What is being asked:
Produce all the records again exactly as they stand.

---------- Materials provided

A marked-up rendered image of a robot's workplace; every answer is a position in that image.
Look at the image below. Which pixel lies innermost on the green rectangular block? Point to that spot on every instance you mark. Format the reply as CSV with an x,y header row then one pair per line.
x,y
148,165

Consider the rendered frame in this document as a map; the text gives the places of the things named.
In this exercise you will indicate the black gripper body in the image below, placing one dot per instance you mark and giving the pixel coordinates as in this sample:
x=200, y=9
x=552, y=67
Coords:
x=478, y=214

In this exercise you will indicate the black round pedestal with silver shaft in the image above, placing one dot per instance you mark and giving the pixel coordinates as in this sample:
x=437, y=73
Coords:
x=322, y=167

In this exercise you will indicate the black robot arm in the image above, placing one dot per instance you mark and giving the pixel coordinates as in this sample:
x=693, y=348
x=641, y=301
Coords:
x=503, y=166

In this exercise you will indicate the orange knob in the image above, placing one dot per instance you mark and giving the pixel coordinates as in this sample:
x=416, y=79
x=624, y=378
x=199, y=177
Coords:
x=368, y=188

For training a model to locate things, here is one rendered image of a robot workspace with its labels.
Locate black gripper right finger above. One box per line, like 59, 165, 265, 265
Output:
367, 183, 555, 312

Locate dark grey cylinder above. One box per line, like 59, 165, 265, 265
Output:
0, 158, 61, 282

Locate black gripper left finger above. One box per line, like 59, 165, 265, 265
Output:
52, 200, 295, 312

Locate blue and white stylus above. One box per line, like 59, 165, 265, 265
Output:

--------------------

Answer box:
A marked-up rendered image of a robot's workplace; every answer is a position in that image.
Look at the image below. Which pixel lies innermost on the green rectangular block? Point to that spot on every instance you mark. Format the reply as CSV with an x,y header row then one pair per line.
x,y
148,165

Consider the rendered frame in this document as a map; the text gives the places of the things named.
In this exercise you will indicate the black gripper body in the image below, placing one dot per instance you mark and giving the pixel coordinates as in this sample:
x=200, y=9
x=552, y=67
Coords:
x=478, y=214

In this exercise you will indicate the black round pedestal with silver shaft in the image above, placing one dot per instance you mark and giving the pixel coordinates as in this sample:
x=437, y=73
Coords:
x=322, y=167

In this exercise you will indicate the black robot arm in the image above, placing one dot per instance you mark and giving the pixel coordinates as in this sample:
x=693, y=348
x=641, y=301
Coords:
x=503, y=166

In this exercise you will indicate the orange knob in the image above, placing one dot per instance you mark and giving the pixel coordinates as in this sample:
x=416, y=79
x=624, y=378
x=199, y=177
Coords:
x=368, y=188

For training a model to locate things, here is one rendered image of a robot workspace with its labels.
Locate black gripper right finger above. One box per line, like 59, 165, 265, 265
Output:
367, 183, 555, 312

Locate dark grey cylinder above. One box per line, like 59, 165, 265, 265
Output:
0, 158, 61, 282

Locate black gripper left finger above. One box per line, like 59, 165, 265, 265
Output:
52, 200, 295, 312

Locate blue and white stylus above. One box per line, like 59, 165, 265, 265
Output:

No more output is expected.